年が明けて四月には、私は九十歳を迎え、家内は八十八歳となる。家内には久しい間、苦労をかけた。是非とも、お互い無事にその日を迎えたいと思う。

著作集も、ようやく刊行をはじめたところで、刊了には一年を要する。また別巻には、月刊としてもなお四年を要するであろう。その刊了の日までは期しがたいとしても、完稿を用意しておかなくてはならない。

世も変り、時代の風尚も異なって、今では私の試みたような学問領域に遊ぶ人は、意外に少いようである。東洋の問題を考え、わが国の将来の文化、また国語の将来を考える上に、この学問領域はことに重要な分野であるはずである。

歴史的な立場からみると、今のわが国のありかたは、極めて変則的なものである。東洋の文化の淵源をさぐり、その展開をあとづけ、その歴史的な必然を求め、これを現実化する方法を考えなければならない。

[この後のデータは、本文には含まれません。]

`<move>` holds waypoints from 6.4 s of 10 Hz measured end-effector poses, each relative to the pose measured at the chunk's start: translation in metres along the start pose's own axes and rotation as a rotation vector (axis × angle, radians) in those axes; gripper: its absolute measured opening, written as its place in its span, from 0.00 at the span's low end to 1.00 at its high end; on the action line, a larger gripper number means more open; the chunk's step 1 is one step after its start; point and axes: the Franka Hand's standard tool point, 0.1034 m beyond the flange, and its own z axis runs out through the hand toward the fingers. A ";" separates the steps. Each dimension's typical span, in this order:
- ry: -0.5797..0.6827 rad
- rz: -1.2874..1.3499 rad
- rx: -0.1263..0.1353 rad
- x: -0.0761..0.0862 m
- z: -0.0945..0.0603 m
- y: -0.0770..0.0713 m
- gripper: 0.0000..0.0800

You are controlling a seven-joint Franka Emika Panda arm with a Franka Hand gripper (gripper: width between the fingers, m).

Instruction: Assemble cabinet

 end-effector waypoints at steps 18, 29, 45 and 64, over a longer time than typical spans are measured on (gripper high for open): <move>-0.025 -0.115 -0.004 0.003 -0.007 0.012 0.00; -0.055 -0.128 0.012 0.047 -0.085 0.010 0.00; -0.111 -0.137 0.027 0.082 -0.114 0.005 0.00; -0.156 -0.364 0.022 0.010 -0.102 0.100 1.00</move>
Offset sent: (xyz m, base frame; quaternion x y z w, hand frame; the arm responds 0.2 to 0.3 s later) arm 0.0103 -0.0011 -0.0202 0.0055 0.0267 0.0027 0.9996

漢字は、その重要な紐帯(ちゅうたい)の役割を荷うものであった。漢字を活性化することが必要である。漢字の表記上、表現上の特性を、より発揮させなければならない。過去のゆたかな文化を、回復しなければならない。

活力ある文化を創造するためには、あまり制限を加えない方がよい、自由に遊ばせるのがよい。遊ぶことによって、自己衝迫が生まれ、新しい世界が開くものである。

昨年、上海博物館長の馬承源先生にお会いして、「続金文集」の予定をお話したとき、わが国における漢字文化や古典教育の現状について、私の懸念するところをお話した。ところが、中国においても、事情は同様であるとのことであった。古典を廃することは、源泉が枯れるということである。源泉がなくては、流れはない。

まもなく紀元二千年を迎える。二千年というふしめは、千年に一度のことである。新しい、大きな希望をもたせる年である。あたかもそのようなときに、この小文を寄せる機会を与えられたことは、私にとって至福というほかない。どうぞ、よいお年を。